David Butler, Robert Butler, Justin Doran and Sean O’Connor

Growing evidence suggests regional economic factors impact on individual outcomes, such as life expectancy and well-being. The purpose of this paper is to investigate the…

Abstract

Purpose

Growing evidence suggests regional economic factors impact on individual outcomes, such as life expectancy and well-being. The purpose of this paper is to investigate the impact that player-specific and regional differences have on the number of senior international appearances football players accumulate over the course of their careers, for six UEFA member countries, from 1993 to 2014.

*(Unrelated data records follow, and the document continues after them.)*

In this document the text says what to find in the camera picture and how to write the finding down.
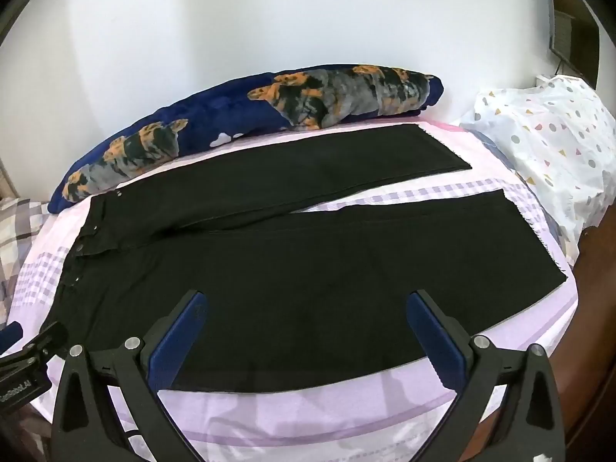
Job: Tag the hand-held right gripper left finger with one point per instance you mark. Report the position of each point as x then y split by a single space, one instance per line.
177 346

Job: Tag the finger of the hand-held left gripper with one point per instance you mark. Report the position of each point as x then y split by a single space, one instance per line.
45 341
10 334

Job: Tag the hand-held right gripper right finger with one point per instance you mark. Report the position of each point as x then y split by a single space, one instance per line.
435 341

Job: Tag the black pants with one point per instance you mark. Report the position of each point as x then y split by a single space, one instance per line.
288 269

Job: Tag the plaid cloth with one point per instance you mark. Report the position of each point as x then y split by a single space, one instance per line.
19 221

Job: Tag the lilac checked bed sheet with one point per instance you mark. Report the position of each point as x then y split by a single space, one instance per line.
298 418

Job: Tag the white dotted pillow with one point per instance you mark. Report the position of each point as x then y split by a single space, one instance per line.
544 144

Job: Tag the blue patterned pillow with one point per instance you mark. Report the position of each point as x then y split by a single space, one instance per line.
216 106

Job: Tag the dark framed window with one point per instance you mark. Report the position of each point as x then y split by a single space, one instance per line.
572 38

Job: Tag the wooden bed frame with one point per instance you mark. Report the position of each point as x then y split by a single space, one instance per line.
596 346

Design/methodology/approach

The research employs a Poisson regression model to analyse the impact of individual and regional factors on the number of senior international caps a footballer receives over the course of their career.

Findings

The results indicate that both individual and regional variables can explain the number of caps a player receives over the course of their career. The authors find that an individual’s career length positively influences the number of international caps accrued. Players born in wealthier and more populous regions accumulate a greater number of international appearances. Distance from the capital has no effect, however, the number of youth academies in the player’s region of birth has a significant positive effect.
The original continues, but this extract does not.